Euro remains soft against major currencies ahead of the highly anticipated ECB meeting. Markets are expecting another 50bps cut in the benchmark interest rate from 2.50% to 2.00% today but opinions are divided. Though, recently economic data argue overwhelmingly for a rate cut, if not a deep one. In addition, inflationary pressures have already be easing rapidly with HICP dropping to 1.6% yoy which should now be below ECB's definition of price stability - below 2%, close to 2%. Such development should give no argument for ECB to hold back considering the risk of deepening recessions in the Eurozone.

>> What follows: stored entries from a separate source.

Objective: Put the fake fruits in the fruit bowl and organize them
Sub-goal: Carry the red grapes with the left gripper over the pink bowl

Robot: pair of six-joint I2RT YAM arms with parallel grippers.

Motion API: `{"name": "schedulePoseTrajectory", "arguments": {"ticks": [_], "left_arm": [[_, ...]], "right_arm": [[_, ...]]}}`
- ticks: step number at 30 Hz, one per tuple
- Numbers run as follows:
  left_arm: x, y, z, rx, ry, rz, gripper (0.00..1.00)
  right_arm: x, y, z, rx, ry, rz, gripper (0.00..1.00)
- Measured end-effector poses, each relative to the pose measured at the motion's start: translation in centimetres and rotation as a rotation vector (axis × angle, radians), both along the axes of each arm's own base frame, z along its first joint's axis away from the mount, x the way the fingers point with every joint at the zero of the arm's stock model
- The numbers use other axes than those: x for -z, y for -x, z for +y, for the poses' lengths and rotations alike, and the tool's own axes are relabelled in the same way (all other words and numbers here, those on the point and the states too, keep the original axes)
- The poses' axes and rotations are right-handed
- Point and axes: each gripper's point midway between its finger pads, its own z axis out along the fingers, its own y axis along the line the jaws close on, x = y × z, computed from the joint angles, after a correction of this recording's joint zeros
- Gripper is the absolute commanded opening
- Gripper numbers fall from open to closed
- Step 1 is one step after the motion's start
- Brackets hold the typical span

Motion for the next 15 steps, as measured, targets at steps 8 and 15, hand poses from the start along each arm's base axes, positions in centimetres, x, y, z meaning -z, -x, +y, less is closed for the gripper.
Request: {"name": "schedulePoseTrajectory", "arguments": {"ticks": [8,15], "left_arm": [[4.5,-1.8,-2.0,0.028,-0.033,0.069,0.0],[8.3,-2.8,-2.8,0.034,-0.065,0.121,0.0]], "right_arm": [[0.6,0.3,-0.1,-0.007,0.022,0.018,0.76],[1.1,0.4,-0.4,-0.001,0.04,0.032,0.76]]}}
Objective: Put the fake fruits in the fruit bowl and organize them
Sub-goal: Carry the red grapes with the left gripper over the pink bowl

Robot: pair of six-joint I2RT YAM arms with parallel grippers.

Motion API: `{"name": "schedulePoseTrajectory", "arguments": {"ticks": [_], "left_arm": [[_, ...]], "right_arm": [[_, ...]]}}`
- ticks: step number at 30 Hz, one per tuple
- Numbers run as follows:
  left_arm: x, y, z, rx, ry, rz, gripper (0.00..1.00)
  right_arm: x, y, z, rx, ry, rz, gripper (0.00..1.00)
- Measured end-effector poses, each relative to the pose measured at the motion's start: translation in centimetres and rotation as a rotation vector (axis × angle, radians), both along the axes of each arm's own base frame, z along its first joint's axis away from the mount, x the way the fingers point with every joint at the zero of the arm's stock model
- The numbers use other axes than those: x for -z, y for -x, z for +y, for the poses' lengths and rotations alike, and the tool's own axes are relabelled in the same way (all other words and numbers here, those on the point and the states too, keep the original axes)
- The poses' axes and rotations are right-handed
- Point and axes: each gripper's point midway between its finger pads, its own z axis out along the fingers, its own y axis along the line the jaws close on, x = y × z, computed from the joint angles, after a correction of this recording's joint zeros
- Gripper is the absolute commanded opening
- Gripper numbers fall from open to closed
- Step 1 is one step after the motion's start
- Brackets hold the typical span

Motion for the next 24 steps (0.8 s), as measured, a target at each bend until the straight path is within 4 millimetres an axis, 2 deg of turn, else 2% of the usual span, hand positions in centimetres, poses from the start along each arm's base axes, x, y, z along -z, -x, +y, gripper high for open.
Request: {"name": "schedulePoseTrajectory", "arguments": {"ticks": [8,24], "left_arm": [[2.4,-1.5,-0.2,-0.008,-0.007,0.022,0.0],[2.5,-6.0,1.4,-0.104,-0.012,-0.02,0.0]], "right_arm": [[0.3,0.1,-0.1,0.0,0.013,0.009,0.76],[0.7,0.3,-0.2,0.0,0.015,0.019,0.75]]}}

Also, focus will be on Trichet's press conference on hints on the path of policy easing ahead. Nonetheless, Euro will continue to be pressured against major currencies including dollar, yen, sterling and swissy in short term. Though, the common currency might remain firm against commodity currencies, which are most hit by the current risk aversion theme in the markets.
On the data front, released earlier, Japan's domestic CGPI plunged -1.2% in December, slightly better than market expectation of -1.5% and -1.9% in November. Moreover, the nation's private sector machinery orders dropped -16.2% in November, worse than consensus of -8% and -4.4% in October, as corporate reduced investment due to economic crisis. In Australia, employment dropped -1.2K in December, less than -20K as expected and a revised -16.2K in November. However, full time positions declined severely by -43.9K, the biggest drop in 5 years, and unemployment rate increased to from 4.4% to 4.5%. Germanys' HICP is finalized in Dec at 0.4% mom, 1.1% yoy.
Looking ahead, Eurozone's HICP in Dec is expected to finalize at -1.1% mom, 1.6% yoy in Dec. US initial jobless claim for the week ended Jan 10 is anticipated to have increased to 500 K after experiencing seasonal factors in the previous 2 weeks with 4-week moving average at 512 K. Layoffs from retail, finance and auto industries should be pronounced. December's PPI probably fell -2% over the month in December after November's 2.2% drop and record decline in October (-2.8%). This would the 4th consecutive month of declines as slowdown in demand for capital and consumer goods greatly eased inflationary pressure on intermediate and crude products. Although the Empire State manufacturing index is expected to have picked up slightly to -25 in January from -25.8 in December, the gauge still indicated significant contraction in manufacturing activities. The Philly Fed manufacturing index should show similar trends. January's reading should have come in at -35, slight higher than -36.1 in December.
Technically, dollar index's rally is still in progress. As mentioned before, fall from 88.46 to 77.69 is treated as a three wave correction in the larger up trend only. Current rise from 77.69 is expected to extend to retest this 88.46 high. On the downside, below 83.44 will bring some consolidations but short term outlook will remain bullish as long as 81.18 support holds.
EUR/CHF's decline is still in progress for retesting 1.4315 key long term support. Above 1.4841 minor resistance will bring consolidation, but recovery should be limited below 1.5143 resistance and bring fall resumption.
EUR/GBP's recovery from 0.8838 might have completed after failing 4 hours 55 EMA and 0.9174 resistance. INtraday bias is flipped back to the downside for 0.8838 low first. Below 0.8838 will indicate that fall from 0.9799 has resumed. Decisive break of rising trend line support will confirm that rise from 0.7808 has completed and will bring deeper decline to 0.8234 support next.